Um
grosso volume escuro, cartonagem severa. Nas folhas delgadas,
incontáveis, as letras fervilhavam, miúdas, e as ilustrações
avultavam num papel brilhante como rasto de lesma ou catarro seco.
Principiei a leitura de má vontade. E
logo emperrei na história de um menino vadio que, dirigindo-se à
escola, se retardava a conversar com os passarinhos e recebia deles
opiniões sisudas e bons conselhos.
— Passarinho, queres tu brincar comigo?
Forma de perguntar esquisita, pensei. E o
animalejo, atarefado na construção de um ninho, exprimia-se de
maneira ainda mais confusa. Ave sabida e imodesta, que se confessava
trabalhadora em excesso e orientava o pequeno vagabundo no caminho do
dever.
Em seguida vinham outros irracionais,
igualmente bem intencionados e bem falantes. Havia a moscazinha, que
morava na parede de uma chaminé e voava à toa, desobedecendo às
ordens maternas. Tanto voou que afinal caiu no fogo.

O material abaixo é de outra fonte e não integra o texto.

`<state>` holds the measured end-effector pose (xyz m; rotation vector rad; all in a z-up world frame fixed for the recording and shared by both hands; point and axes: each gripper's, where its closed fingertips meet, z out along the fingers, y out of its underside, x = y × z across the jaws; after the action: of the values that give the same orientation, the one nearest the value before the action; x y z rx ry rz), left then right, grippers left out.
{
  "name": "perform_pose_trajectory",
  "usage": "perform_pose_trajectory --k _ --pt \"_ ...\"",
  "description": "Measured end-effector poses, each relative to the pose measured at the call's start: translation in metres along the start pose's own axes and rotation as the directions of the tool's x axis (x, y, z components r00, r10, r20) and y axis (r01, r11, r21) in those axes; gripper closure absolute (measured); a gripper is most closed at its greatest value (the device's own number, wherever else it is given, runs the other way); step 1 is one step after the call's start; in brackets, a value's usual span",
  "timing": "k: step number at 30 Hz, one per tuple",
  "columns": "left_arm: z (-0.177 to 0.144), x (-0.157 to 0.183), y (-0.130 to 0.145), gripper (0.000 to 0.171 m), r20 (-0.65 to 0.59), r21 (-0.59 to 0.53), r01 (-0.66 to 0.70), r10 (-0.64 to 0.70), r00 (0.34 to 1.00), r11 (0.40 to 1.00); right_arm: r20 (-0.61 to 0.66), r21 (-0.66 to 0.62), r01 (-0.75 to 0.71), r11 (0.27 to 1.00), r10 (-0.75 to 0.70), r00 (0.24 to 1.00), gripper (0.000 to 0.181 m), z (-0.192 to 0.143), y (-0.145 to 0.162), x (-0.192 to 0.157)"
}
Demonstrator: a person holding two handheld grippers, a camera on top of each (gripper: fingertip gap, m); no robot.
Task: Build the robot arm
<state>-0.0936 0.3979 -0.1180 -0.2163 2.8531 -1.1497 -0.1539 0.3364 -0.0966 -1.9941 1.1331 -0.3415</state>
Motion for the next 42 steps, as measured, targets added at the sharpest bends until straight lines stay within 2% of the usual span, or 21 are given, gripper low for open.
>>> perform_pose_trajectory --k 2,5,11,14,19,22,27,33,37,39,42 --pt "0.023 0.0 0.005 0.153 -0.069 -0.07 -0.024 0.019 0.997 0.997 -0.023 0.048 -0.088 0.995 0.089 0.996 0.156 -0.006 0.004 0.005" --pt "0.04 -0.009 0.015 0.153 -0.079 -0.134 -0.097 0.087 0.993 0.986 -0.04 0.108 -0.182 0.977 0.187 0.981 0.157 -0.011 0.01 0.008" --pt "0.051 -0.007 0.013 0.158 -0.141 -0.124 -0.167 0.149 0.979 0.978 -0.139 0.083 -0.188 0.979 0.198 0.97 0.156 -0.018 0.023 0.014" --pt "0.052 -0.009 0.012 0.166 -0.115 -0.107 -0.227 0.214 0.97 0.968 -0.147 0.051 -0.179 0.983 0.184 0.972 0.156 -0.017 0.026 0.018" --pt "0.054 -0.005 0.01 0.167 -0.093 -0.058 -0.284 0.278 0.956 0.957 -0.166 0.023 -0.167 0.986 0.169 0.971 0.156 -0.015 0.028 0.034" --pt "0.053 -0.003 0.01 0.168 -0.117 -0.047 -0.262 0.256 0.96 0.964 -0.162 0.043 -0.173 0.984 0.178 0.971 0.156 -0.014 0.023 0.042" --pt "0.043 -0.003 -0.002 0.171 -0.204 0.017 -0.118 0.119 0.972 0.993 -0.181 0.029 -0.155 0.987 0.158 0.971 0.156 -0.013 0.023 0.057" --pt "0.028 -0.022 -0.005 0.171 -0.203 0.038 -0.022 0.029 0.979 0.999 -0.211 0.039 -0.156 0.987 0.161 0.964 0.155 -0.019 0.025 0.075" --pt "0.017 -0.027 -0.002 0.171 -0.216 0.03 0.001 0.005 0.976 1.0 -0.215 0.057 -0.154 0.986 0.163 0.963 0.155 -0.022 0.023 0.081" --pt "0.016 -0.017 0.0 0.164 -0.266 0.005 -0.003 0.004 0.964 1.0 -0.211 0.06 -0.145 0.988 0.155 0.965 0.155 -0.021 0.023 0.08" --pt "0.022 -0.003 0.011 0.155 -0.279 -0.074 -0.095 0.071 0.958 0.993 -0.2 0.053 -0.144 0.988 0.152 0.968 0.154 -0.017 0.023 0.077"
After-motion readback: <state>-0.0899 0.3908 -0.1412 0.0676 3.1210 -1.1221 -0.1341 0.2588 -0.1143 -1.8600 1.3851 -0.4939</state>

Esses dois contos me intrigaram com o
Barão de Macaúbas. Examinei-lhe o retrato e assaltaram-me
presságios funestos. Um tipo de barbas espessas, como as do mestre
rural visto anos atrás. Carrancudo, cabeludo. E perverso. Perverso
com a mosca inocente e perverso com os leitores. Que levava a
personagem barbuda a ingerir-se em negócios de pássaros, de insetos
e de crianças? Nada tinha com esses viventes. O que ele intentava
era elevar as crianças, os insetos e os pássaros ao nível dos
professores.
Não me parecia desarrazoado os brutos se
entenderem, brigarem, fazerem as pazes, narrarem as suas aventuras,
sem dúvida curiosas. Tinha refletido nisso, admitia que os sapos do
açude da Penha manifestassem, cantando, coisas ininteligíveis para
nós Os fracos se queixavam, os fortes gritavam mandando.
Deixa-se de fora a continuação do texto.